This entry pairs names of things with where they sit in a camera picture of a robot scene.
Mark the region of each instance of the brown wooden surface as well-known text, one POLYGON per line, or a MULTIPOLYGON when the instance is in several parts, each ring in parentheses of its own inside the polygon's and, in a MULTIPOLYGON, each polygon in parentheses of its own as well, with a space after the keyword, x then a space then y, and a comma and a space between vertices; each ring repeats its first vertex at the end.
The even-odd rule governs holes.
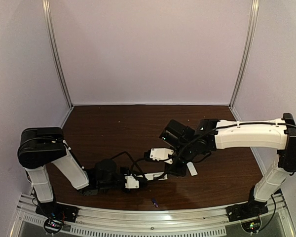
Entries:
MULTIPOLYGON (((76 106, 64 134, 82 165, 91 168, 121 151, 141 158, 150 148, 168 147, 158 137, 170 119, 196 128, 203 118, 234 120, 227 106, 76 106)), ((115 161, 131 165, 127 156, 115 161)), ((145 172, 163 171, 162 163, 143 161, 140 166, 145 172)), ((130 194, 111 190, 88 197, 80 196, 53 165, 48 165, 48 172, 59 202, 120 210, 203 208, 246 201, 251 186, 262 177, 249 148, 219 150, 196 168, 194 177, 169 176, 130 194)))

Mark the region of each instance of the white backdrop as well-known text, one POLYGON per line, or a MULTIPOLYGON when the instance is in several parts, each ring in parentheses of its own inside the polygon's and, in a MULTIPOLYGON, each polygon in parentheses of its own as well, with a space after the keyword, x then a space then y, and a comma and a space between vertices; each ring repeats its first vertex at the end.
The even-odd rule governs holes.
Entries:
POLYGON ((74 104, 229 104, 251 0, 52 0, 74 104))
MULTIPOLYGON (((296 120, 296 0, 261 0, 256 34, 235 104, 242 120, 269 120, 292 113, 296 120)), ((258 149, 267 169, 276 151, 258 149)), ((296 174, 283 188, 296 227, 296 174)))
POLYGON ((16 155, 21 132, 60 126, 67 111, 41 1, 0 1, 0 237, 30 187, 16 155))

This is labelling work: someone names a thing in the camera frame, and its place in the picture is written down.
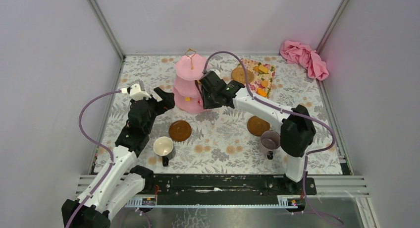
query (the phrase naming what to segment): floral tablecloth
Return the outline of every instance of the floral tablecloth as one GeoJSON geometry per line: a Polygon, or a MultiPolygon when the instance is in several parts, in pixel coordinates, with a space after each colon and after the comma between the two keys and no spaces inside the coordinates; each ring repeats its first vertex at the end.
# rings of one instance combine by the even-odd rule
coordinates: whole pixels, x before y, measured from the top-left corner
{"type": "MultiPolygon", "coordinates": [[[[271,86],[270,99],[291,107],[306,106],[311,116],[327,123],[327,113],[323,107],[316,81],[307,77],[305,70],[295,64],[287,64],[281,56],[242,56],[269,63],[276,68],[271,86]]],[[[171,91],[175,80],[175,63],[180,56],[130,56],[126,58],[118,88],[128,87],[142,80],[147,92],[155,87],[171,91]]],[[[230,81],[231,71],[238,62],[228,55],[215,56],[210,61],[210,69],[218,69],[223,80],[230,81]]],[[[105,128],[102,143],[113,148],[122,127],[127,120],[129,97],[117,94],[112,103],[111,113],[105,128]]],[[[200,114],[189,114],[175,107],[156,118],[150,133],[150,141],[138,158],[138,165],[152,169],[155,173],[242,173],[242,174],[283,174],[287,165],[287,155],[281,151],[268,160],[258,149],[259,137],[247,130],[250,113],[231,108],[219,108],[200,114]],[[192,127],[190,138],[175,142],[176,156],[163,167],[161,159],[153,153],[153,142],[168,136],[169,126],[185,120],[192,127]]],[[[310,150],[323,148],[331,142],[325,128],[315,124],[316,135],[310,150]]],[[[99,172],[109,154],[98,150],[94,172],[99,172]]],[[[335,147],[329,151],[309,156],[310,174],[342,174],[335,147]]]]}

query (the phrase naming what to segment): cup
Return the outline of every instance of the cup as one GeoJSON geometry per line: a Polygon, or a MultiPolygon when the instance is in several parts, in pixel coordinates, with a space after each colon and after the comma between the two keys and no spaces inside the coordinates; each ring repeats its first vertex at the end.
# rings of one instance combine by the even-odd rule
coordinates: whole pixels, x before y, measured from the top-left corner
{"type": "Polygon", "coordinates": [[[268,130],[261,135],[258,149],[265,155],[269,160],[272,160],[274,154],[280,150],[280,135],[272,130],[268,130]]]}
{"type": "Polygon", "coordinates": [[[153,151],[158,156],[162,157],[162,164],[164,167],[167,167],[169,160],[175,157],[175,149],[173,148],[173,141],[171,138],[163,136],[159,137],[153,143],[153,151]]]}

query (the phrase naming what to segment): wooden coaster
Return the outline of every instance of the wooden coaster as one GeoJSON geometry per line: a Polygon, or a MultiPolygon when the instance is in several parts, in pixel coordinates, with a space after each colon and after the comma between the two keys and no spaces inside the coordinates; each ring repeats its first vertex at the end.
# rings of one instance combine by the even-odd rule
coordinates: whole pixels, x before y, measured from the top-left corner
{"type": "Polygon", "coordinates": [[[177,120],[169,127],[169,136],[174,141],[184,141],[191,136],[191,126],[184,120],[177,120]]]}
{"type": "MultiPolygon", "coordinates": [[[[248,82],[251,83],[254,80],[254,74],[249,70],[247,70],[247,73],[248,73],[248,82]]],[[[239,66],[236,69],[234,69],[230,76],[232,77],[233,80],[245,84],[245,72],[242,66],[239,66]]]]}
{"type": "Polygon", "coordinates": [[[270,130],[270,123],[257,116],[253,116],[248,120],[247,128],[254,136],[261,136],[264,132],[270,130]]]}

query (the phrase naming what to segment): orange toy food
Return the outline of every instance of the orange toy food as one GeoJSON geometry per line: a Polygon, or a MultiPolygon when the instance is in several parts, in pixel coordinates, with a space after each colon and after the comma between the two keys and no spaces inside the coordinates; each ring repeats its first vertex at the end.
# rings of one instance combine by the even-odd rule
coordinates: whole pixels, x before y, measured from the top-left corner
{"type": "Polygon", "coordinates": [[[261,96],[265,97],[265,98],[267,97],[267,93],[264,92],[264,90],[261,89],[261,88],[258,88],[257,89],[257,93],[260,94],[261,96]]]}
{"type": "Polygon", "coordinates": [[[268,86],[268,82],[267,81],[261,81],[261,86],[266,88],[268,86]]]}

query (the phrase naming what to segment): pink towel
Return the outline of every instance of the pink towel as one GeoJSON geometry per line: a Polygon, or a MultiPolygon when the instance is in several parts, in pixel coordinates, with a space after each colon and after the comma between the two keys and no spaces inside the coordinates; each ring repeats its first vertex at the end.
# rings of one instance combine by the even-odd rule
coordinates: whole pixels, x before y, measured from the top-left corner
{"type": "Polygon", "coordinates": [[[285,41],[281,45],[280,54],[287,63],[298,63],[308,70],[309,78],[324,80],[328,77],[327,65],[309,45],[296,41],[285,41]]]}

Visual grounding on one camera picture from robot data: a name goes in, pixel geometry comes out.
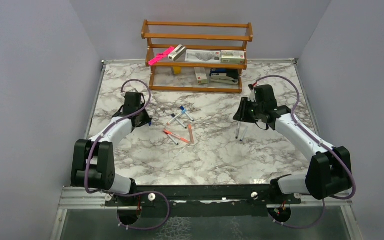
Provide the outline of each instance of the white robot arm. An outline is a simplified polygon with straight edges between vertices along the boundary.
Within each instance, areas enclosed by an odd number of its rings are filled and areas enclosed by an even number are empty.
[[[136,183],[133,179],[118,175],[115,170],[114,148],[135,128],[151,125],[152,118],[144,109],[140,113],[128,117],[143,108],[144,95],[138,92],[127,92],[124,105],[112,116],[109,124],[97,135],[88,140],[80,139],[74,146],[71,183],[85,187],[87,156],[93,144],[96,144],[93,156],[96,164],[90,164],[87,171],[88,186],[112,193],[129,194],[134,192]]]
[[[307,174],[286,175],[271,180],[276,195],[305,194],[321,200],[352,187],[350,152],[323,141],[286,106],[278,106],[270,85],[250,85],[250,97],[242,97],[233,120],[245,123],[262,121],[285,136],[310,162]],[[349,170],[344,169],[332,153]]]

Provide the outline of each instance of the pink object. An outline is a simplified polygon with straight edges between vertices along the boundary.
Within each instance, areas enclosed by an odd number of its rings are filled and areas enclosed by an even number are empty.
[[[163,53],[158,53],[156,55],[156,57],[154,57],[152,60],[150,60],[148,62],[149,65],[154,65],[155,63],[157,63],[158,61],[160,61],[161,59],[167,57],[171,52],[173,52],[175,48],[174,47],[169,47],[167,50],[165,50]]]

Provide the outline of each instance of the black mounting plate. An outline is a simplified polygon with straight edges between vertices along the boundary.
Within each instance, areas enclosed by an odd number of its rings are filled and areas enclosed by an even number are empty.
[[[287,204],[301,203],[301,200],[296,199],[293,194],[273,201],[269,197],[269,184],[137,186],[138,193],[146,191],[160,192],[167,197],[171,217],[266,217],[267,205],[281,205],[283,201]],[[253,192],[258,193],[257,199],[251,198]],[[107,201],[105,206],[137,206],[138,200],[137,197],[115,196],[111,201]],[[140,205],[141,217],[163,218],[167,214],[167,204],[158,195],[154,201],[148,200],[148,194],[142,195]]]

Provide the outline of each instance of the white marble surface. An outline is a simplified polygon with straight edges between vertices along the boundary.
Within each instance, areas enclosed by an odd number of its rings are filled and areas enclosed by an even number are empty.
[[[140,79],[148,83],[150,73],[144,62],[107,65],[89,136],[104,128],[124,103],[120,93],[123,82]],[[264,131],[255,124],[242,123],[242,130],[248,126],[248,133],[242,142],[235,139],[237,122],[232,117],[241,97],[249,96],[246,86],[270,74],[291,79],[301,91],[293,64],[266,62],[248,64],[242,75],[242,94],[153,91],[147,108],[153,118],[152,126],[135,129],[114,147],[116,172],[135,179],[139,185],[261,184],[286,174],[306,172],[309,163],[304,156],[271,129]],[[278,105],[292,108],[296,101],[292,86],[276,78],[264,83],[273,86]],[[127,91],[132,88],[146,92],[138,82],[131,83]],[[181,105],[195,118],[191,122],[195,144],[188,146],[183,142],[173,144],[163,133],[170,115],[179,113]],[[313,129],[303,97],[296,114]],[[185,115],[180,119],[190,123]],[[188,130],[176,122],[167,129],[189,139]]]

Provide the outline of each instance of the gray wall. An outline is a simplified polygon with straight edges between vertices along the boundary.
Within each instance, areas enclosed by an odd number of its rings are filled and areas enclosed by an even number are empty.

Work instruction: Return only the number of lines in the listing that contain the word "This".

Response: 2